* [TASK STATEMENT]: Please give back the listing below in full. Change nothing.

* [EXERCISE DATA]:
------------------------------------

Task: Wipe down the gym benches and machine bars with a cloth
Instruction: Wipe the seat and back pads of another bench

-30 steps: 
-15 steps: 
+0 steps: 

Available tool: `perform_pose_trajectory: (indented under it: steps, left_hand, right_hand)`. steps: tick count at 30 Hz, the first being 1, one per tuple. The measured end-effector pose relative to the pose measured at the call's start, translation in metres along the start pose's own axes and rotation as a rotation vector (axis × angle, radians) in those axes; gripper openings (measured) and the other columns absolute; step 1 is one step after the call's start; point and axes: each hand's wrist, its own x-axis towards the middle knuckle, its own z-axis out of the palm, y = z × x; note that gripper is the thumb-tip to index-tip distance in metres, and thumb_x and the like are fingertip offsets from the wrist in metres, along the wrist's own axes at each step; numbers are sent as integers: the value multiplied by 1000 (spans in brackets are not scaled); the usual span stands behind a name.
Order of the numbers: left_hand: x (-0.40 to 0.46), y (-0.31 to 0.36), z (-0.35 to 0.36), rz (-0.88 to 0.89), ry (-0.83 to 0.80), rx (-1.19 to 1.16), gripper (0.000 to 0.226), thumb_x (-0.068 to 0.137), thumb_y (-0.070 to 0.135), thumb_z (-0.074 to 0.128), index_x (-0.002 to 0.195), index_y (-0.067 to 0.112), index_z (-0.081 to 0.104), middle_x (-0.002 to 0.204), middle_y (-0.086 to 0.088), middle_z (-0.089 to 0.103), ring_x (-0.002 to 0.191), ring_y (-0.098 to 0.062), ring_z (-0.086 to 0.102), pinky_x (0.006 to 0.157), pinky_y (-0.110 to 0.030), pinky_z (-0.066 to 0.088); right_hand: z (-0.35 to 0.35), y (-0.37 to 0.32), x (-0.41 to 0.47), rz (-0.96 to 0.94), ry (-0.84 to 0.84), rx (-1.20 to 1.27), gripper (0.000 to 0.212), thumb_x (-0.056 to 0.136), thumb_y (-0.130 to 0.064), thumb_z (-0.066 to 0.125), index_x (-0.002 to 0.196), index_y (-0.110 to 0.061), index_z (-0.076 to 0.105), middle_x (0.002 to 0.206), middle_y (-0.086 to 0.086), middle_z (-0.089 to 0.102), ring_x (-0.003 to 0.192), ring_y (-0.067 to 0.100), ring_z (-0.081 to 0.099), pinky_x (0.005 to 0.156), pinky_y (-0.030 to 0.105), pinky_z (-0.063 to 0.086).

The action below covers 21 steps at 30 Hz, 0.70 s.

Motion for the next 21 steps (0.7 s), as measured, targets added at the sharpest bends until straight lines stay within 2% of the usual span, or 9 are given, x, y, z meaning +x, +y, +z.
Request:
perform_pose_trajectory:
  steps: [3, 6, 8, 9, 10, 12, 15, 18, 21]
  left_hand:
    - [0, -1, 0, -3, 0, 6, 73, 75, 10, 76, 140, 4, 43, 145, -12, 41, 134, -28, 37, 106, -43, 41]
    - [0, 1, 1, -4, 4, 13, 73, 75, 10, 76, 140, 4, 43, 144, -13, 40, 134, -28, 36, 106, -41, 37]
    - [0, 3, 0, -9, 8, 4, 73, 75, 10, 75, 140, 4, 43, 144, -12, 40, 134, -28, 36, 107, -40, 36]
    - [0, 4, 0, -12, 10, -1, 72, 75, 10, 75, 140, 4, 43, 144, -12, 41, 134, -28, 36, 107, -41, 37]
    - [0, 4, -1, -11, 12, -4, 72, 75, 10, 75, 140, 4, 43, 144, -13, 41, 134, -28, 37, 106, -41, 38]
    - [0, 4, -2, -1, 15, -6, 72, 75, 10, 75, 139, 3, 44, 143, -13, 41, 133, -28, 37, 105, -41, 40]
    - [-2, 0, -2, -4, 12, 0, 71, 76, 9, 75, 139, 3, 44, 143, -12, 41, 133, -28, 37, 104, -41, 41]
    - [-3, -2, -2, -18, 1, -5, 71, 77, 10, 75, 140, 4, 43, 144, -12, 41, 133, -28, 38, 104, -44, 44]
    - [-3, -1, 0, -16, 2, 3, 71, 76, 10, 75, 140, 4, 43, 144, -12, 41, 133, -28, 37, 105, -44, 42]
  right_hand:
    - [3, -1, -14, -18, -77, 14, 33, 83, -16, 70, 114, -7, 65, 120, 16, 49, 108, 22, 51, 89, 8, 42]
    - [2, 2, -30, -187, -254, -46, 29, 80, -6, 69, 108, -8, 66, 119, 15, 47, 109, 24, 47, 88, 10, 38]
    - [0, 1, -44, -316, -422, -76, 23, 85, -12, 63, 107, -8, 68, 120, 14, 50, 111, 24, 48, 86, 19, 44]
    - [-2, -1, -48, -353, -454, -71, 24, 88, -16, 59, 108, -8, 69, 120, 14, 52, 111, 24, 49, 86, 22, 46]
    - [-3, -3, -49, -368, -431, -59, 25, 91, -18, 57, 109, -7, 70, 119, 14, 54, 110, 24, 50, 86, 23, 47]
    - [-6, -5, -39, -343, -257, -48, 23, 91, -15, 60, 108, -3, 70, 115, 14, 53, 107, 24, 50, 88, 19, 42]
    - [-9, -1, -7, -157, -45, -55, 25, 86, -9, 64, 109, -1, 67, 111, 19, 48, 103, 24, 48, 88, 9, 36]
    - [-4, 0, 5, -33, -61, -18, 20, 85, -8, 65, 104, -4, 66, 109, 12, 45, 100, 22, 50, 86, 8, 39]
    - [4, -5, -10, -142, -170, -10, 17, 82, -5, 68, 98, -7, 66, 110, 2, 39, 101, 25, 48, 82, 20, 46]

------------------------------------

* [OUTPUT BELOW]:
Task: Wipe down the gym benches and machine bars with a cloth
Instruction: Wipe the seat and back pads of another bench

-30 steps: 
-15 steps: 
+0 steps: 

Available tool: `perform_pose_trajectory: (indented under it: steps, left_hand, right_hand)`. steps: tick count at 30 Hz, the first being 1, one per tuple. The measured end-effector pose relative to the pose measured at the call's start, translation in metres along the start pose's own axes and rotation as a rotation vector (axis × angle, radians) in those axes; gripper openings (measured) and the other columns absolute; step 1 is one step after the call's start; point and axes: each hand's wrist, its own x-axis towards the middle knuckle, its own z-axis out of the palm, y = z × x; note that gripper is the thumb-tip to index-tip distance in metres, and thumb_x and the like are fingertip offsets from the wrist in metres, along the wrist's own axes at each step; numbers are sent as integers: the value multiplied by 1000 (spans in brackets are not scaled); the usual span stands behind a name.
Order of the numbers: left_hand: x (-0.40 to 0.46), y (-0.31 to 0.36), z (-0.35 to 0.36), rz (-0.88 to 0.89), ry (-0.83 to 0.80), rx (-1.19 to 1.16), gripper (0.000 to 0.226), thumb_x (-0.068 to 0.137), thumb_y (-0.070 to 0.135), thumb_z (-0.074 to 0.128), index_x (-0.002 to 0.195), index_y (-0.067 to 0.112), index_z (-0.081 to 0.104), middle_x (-0.002 to 0.204), middle_y (-0.086 to 0.088), middle_z (-0.089 to 0.103), ring_x (-0.002 to 0.191), ring_y (-0.098 to 0.062), ring_z (-0.086 to 0.102), pinky_x (0.006 to 0.157), pinky_y (-0.110 to 0.030), pinky_z (-0.066 to 0.088); right_hand: z (-0.35 to 0.35), y (-0.37 to 0.32), x (-0.41 to 0.47), rz (-0.96 to 0.94), ry (-0.84 to 0.84), rx (-1.20 to 1.27), gripper (0.000 to 0.212), thumb_x (-0.056 to 0.136), thumb_y (-0.130 to 0.064), thumb_z (-0.066 to 0.125), index_x (-0.002 to 0.196), index_y (-0.110 to 0.061), index_z (-0.076 to 0.105), middle_x (0.002 to 0.206), middle_y (-0.086 to 0.086), middle_z (-0.089 to 0.102), ring_x (-0.003 to 0.192), ring_y (-0.067 to 0.100), ring_z (-0.081 to 0.099), pinky_x (0.005 to 0.156), pinky_y (-0.030 to 0.105), pinky_z (-0.063 to 0.086).

The action below covers 21 steps at 30 Hz, 0.70 s.

Motion for the next 21 steps (0.7 s), as measured, targets added at the sharpest bends until straight lines stay within 2% of the usual span, or 9 are given, x, y, z meaning +x, +y, +z.
Request:
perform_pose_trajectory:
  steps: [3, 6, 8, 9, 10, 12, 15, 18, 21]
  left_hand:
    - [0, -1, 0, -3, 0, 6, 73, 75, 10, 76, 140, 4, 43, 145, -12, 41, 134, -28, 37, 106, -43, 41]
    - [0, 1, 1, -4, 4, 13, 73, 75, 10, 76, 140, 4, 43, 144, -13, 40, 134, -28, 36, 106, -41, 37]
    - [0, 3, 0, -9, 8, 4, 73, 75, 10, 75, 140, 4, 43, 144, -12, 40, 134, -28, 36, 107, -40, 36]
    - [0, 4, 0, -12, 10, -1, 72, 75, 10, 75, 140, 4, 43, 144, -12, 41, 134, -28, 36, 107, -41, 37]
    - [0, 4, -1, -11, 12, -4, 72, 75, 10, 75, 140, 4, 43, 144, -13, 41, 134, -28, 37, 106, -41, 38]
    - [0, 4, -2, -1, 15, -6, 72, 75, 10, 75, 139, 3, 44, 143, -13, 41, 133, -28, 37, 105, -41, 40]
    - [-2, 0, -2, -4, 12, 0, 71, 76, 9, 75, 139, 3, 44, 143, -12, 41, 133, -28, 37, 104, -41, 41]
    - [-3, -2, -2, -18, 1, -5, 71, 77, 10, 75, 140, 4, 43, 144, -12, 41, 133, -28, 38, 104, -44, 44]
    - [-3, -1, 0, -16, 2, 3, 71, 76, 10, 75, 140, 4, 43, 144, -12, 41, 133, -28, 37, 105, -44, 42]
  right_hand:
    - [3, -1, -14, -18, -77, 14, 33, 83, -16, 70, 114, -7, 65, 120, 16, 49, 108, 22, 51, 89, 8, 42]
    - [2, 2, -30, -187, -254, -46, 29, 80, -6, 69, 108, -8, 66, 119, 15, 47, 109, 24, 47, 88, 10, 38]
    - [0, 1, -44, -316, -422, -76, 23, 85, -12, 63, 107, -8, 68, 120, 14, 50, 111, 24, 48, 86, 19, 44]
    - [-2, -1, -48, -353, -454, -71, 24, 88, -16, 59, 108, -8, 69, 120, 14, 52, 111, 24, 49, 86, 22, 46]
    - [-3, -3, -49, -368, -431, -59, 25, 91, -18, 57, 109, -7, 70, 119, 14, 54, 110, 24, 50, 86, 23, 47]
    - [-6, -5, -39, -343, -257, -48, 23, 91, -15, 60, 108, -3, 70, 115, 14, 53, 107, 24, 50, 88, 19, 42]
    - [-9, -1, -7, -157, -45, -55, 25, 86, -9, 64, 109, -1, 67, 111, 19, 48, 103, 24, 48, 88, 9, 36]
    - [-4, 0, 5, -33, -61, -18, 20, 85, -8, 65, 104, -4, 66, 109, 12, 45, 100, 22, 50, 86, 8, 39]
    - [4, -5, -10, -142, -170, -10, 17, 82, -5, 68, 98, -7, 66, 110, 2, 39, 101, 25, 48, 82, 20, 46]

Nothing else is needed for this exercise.